For Dench this is an exploration of where Britain goes to find love. But where is the love? Much of what we can see here is plain old fashioned lust in the company of stag nights and strippers with a good dose of nudity and lashing and lashings of alcohol.
Initially I had a nagging sense that we were being asked to partake in a kind of guilty voyeurism. Of course, all photographs are a form of voyeurism but there’s a fine line between documentation of bad behaviour and the exploitation of it to satisfy our prurient curiosity.
Now, nobody’s asking for a return to the days of Picture Post and the hammy glorification of the honest working man – and certainly the participants in these scenes do themselves no favours – but the complete absence of sympathy in most of these pictures can be read in two ways. Either this is a factual document of human failings or, more worryingly, it’s an artist exploiting the seamier side of life to give us a quick thrill based on an assumption that we, the viewer, are somehow above all of this. This is what people like “them” do, it’s not what people like “us” do.
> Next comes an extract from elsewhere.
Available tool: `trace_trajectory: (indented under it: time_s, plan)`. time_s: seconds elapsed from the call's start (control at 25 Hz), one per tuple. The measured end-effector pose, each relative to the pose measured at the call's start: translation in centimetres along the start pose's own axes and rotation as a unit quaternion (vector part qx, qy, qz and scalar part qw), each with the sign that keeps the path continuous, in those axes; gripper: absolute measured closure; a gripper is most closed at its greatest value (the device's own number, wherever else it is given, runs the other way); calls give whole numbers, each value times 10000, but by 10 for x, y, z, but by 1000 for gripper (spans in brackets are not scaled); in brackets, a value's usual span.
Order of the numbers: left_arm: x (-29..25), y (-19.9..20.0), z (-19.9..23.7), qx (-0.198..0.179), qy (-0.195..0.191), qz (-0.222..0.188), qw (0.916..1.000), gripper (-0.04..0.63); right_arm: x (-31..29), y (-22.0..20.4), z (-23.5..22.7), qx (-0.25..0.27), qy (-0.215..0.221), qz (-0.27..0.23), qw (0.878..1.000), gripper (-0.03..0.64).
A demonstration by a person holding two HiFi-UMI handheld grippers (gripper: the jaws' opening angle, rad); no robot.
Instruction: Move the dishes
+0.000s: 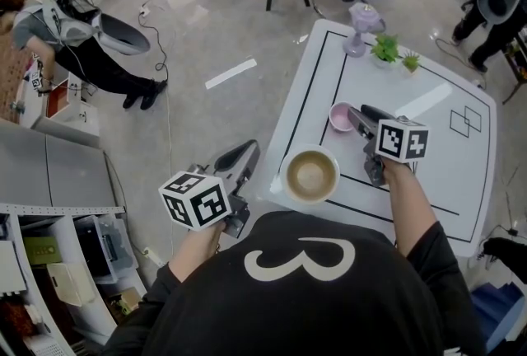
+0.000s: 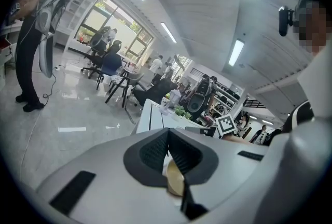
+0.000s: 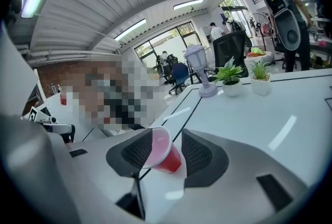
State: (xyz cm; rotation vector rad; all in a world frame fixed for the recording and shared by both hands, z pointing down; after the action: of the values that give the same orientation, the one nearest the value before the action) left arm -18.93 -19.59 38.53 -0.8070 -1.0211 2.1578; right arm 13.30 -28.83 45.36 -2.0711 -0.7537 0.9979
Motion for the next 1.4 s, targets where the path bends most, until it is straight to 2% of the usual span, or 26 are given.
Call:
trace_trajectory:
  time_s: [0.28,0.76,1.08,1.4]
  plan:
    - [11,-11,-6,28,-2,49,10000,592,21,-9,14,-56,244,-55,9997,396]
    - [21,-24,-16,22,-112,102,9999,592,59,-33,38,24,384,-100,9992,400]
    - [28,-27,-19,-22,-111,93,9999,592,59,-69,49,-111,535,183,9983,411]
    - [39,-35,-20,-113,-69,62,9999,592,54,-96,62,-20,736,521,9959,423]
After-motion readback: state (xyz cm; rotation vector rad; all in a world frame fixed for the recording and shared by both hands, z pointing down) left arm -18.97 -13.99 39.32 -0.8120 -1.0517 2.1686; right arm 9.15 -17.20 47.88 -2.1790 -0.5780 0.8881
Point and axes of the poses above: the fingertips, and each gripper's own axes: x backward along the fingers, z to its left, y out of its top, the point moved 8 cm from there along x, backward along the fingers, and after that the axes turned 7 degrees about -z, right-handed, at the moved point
The influence of Martin Parr (who has his own exhibition of South Wales Workingmens’ clubs opening this month) is pervasive. These days Parr’s approach, and his style is everywhere. The whole garish colour, hard flash, wobbly horizons look is now bedded in as the new orthodoxy for modern documentary work, supplanting the grainy black and white of the seventies and, at the moment, it’s not clear where any new approach to this kind of work is going to come from.
But amongst the squalor there are flashes of intimacy.
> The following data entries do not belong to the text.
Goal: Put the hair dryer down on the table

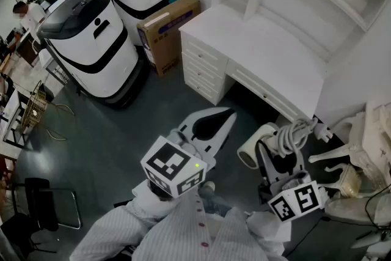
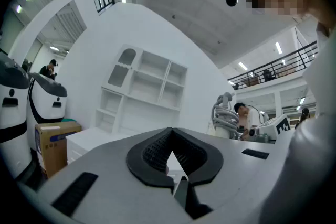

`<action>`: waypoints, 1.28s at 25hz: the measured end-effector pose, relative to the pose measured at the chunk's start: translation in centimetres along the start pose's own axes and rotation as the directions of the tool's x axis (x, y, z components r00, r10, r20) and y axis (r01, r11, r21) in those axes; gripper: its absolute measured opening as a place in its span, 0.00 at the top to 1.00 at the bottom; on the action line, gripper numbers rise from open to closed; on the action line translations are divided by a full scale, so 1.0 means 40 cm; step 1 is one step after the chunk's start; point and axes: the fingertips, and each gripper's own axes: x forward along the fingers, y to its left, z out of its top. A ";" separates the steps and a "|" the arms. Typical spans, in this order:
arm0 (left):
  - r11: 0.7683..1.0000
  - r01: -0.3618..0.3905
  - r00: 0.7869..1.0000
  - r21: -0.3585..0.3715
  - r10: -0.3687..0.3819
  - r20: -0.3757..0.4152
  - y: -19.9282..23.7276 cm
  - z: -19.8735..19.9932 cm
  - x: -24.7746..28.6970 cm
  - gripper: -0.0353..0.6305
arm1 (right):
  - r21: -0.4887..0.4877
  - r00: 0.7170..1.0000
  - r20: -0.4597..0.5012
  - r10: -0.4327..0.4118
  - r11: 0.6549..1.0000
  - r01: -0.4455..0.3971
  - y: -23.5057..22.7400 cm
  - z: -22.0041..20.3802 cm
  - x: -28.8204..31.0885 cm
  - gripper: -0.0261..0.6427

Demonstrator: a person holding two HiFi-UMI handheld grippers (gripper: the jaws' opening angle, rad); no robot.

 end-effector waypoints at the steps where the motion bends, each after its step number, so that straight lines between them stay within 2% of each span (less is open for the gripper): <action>1: 1.000 0.000 1.000 0.002 0.000 -0.002 -0.005 -0.003 0.004 0.93 | -0.001 1.000 0.002 0.004 1.000 -0.004 -0.002 -0.001 -0.003 0.67; 12: 1.000 0.011 1.000 0.008 -0.011 -0.017 -0.047 -0.022 0.045 0.93 | 0.014 1.000 0.005 0.022 1.000 -0.022 -0.042 -0.006 -0.049 0.67; 21: 1.000 -0.016 1.000 0.001 0.016 -0.015 -0.064 -0.047 0.046 0.93 | 0.034 0.999 0.019 0.046 0.998 -0.047 -0.064 -0.013 -0.073 0.67; 32: 0.999 -0.035 0.999 0.007 0.035 -0.031 0.026 -0.061 0.133 0.93 | 0.025 0.997 -0.017 0.081 0.996 -0.081 -0.128 -0.032 0.033 0.67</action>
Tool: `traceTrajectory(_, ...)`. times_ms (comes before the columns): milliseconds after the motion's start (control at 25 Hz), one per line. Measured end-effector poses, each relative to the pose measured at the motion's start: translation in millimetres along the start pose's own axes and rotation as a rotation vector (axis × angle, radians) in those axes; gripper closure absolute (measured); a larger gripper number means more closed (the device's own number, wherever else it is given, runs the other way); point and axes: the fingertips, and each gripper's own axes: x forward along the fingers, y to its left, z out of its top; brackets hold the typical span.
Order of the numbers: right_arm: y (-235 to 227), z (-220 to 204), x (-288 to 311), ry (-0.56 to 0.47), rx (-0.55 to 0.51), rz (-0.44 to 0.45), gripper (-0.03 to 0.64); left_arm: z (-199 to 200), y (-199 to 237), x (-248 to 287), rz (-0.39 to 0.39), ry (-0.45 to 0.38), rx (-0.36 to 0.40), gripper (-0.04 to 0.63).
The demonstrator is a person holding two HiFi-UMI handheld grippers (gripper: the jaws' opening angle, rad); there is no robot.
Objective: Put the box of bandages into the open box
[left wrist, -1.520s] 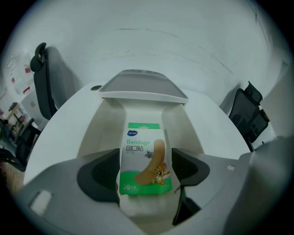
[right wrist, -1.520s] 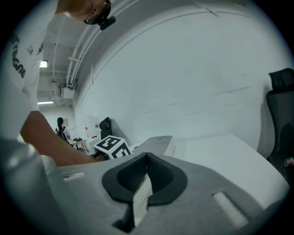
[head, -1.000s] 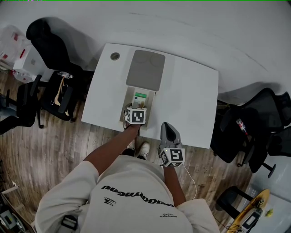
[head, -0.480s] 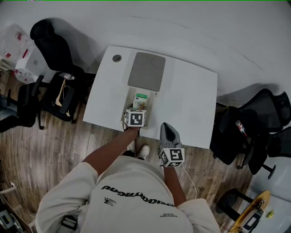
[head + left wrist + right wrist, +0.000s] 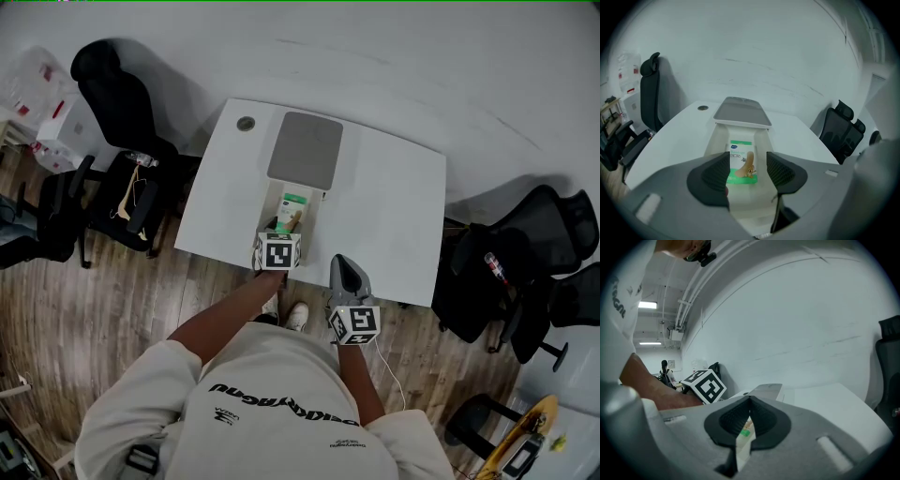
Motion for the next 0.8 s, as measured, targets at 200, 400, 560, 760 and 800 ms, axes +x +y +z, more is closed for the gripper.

In particular it comes from the older people pictured here. An old couple kiss in a shelter on Blackpool seafront, an elderly man and a woman sit on a bed in their home in a gentle embrace. Of course it’s quite possible they only met yesterday having found each other on the internet, as with all these images, we bring our own assumptions to the picture.
What is nice about these quieter and less sensational portraits is that somehow they feel more open-ended and ambiguous, we can wonder a little about their life and circumstances, we are free to add our own story to the image, whereas the young girl on all fours in front of a baying stag night crowd doesn’t leave much space for the imagination to build on. What you see is what you get.
What Dench does manage to do is push the national self hate button brilliantly, the British collective sense of low self esteem. In his pictures of Britain behaving badly he manages to capture the sadness and futility of the desperate quest for happiness, and perhaps it works because even the soberest of us will recognise something of ourselves.
(A version of this review appeared in The Western Mail on 19.02.10)
Filed under: Uncategorized | Leave a Comment
Tags: Cardiff, Peter Dench, Photography, Reviews, Third Floor Gallery, Wales


No Responses Yet to “Peter Dench, LoveUK at Third Floor Gallery, Cardiff Bay”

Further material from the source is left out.